#### Extracted material ####
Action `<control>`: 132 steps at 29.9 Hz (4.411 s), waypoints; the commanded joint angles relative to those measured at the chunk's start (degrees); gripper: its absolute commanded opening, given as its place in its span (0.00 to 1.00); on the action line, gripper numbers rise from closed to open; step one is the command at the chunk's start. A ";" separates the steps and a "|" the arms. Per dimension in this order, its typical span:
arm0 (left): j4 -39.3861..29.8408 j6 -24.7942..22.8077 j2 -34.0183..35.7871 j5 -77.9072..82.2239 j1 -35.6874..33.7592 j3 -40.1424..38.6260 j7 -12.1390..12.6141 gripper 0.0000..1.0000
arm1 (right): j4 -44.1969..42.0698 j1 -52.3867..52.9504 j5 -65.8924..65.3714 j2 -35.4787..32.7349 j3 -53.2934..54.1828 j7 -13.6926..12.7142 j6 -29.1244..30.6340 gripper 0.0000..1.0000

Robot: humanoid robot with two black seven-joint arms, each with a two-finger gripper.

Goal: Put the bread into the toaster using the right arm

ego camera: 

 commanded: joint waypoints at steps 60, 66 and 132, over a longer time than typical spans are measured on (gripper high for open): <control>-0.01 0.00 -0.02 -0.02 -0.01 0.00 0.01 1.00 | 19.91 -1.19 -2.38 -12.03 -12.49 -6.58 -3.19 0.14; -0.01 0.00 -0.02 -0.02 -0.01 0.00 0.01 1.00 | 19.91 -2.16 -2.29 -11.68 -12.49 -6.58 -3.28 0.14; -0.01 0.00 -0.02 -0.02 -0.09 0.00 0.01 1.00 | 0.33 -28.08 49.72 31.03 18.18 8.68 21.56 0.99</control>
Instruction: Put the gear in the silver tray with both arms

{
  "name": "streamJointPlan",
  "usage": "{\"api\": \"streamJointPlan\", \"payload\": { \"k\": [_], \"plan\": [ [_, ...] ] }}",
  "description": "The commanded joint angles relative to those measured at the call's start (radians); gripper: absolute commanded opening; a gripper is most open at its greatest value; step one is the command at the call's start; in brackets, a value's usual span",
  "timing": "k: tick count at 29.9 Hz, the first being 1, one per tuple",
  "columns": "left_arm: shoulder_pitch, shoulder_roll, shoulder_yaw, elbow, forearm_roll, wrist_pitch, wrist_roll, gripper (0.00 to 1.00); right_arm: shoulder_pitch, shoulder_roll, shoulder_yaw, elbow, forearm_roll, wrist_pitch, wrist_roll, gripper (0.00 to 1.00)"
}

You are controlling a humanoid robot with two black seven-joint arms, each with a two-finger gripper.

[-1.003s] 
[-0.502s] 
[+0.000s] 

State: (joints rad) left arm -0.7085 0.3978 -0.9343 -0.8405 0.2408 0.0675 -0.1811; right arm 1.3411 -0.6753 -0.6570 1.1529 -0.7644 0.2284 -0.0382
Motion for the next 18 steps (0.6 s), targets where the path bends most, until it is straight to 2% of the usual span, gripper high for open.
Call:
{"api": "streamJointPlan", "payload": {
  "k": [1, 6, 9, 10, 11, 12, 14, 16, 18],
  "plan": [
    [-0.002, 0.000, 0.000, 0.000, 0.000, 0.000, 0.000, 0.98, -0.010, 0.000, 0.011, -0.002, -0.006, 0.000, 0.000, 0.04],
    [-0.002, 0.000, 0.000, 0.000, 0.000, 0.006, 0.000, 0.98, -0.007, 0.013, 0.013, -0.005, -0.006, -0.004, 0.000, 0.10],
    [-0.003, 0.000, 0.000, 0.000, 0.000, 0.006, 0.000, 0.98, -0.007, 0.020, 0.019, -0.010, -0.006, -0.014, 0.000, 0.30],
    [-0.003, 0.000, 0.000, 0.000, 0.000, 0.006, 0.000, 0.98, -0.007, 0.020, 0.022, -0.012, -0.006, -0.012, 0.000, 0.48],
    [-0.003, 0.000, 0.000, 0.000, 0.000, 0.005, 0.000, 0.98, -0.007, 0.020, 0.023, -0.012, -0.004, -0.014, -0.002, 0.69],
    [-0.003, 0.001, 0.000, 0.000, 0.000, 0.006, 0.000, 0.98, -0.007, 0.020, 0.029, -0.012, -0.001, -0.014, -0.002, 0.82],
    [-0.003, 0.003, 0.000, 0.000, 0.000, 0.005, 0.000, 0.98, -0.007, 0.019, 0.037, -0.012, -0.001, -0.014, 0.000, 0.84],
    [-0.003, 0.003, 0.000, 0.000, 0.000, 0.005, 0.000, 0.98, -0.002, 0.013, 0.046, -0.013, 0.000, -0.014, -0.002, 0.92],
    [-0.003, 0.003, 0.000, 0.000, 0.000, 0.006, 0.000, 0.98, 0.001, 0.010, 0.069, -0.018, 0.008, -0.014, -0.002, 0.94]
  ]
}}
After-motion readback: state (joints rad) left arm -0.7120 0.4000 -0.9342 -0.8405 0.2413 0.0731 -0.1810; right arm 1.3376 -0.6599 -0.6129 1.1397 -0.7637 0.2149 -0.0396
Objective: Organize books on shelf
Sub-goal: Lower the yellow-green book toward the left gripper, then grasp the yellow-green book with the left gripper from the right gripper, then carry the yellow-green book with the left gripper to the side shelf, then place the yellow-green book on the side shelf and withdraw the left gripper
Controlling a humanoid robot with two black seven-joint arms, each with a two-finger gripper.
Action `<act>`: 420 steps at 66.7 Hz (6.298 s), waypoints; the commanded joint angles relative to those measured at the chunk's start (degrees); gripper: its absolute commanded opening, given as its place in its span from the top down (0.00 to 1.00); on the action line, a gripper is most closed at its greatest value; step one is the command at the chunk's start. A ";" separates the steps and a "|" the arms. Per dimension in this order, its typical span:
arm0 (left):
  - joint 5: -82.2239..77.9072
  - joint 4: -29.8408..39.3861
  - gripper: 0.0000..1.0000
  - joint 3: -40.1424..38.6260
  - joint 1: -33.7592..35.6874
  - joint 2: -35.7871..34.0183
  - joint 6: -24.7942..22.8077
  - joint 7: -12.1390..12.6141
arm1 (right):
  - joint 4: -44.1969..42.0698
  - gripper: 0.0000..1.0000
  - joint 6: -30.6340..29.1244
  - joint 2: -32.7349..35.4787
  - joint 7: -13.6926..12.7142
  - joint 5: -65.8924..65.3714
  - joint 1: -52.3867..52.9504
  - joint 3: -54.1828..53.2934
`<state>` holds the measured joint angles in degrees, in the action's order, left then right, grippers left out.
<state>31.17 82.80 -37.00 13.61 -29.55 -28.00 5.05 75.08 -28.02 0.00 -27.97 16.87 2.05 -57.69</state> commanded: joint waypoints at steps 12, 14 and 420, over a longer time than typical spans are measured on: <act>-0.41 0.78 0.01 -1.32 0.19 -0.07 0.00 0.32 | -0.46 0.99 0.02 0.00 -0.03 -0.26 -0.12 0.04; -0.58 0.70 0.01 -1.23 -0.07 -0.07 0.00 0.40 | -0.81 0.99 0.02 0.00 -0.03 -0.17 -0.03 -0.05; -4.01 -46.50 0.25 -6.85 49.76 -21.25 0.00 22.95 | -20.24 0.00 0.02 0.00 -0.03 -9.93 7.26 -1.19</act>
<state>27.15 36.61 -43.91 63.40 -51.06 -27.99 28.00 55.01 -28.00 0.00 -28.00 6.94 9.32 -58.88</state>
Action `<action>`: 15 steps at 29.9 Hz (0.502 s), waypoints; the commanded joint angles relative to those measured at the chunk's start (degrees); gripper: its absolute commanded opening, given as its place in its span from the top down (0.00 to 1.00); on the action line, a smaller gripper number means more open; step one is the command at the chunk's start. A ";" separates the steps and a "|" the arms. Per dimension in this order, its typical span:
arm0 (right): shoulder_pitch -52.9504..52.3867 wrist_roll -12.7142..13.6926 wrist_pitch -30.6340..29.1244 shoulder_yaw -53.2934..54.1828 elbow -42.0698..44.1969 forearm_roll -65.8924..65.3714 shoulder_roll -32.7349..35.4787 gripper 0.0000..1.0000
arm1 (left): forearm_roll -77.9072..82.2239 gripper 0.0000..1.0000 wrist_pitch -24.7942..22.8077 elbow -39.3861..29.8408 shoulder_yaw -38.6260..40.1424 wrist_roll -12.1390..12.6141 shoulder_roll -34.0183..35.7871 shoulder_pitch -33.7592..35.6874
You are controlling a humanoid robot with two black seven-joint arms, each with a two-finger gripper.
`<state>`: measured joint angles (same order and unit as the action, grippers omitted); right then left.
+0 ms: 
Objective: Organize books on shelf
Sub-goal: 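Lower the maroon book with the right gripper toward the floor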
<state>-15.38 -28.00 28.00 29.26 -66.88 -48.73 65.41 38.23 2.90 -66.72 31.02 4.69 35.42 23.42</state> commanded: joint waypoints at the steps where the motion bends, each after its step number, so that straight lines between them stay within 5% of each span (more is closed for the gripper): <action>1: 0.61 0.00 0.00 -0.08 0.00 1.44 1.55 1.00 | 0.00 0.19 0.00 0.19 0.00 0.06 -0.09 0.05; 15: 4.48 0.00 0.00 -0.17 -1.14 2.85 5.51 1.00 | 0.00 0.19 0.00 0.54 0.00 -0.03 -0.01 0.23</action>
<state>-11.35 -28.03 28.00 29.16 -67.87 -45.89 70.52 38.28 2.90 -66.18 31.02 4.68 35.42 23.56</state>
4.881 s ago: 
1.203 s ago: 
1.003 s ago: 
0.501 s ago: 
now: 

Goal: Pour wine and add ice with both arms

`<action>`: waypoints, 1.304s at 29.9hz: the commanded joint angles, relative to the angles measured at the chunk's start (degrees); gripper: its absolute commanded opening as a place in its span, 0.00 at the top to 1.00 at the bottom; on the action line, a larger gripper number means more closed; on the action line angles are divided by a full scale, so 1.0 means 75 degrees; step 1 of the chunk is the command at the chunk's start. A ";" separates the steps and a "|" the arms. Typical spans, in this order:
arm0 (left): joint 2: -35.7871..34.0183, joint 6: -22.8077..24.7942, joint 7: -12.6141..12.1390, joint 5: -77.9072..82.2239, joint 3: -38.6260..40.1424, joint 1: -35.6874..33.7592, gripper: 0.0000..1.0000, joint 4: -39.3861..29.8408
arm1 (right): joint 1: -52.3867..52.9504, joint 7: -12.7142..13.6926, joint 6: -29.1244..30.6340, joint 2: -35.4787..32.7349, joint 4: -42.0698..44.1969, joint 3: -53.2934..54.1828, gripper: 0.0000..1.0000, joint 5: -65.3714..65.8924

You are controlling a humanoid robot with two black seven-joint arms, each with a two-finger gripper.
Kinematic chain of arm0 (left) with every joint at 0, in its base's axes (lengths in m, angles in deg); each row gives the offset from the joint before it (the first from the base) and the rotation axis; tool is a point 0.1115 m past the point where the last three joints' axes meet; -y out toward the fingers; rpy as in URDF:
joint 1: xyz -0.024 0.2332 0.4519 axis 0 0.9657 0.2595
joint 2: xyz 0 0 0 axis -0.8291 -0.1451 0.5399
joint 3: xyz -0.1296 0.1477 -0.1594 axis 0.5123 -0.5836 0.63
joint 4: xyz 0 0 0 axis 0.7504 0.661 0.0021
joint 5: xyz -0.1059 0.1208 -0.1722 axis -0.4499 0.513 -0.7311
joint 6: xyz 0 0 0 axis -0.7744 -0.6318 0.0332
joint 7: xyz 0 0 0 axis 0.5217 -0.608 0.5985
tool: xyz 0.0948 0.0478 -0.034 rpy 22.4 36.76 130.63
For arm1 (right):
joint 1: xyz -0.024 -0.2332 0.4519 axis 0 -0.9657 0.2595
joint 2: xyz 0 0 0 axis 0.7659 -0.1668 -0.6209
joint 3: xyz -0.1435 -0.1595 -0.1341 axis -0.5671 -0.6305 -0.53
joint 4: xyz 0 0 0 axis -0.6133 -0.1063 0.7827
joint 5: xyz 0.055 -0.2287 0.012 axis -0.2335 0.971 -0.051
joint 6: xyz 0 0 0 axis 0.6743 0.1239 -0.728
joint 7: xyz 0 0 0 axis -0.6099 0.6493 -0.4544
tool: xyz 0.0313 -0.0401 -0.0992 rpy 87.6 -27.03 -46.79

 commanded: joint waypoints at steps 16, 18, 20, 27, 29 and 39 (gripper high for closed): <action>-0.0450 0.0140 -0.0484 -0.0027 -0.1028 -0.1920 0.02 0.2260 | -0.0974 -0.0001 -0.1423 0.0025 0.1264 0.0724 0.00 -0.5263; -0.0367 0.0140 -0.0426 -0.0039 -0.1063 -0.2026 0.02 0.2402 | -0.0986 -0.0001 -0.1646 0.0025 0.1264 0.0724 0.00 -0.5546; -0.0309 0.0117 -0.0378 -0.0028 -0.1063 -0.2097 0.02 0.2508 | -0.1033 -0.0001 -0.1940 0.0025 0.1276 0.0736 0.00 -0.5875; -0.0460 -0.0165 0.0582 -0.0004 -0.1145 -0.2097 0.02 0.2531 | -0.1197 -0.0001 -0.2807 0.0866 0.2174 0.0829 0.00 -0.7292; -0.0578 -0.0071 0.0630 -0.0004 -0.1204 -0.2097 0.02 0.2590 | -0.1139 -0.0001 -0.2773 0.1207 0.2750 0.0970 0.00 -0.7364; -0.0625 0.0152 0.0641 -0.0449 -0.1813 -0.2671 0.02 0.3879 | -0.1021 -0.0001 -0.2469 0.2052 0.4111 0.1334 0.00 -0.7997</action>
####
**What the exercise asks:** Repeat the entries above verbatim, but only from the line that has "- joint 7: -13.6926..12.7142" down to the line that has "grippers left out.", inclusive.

**Answer to this problem:**
  - joint 7: -13.6926..12.7142
  - joint 5: -65.8924..65.3714
  - joint 1: -52.3867..52.9504
  - joint 3: -54.1828..53.2934
`<state>` holds the measured joint angles in degrees, in the action's order, left then right, grippers left out.

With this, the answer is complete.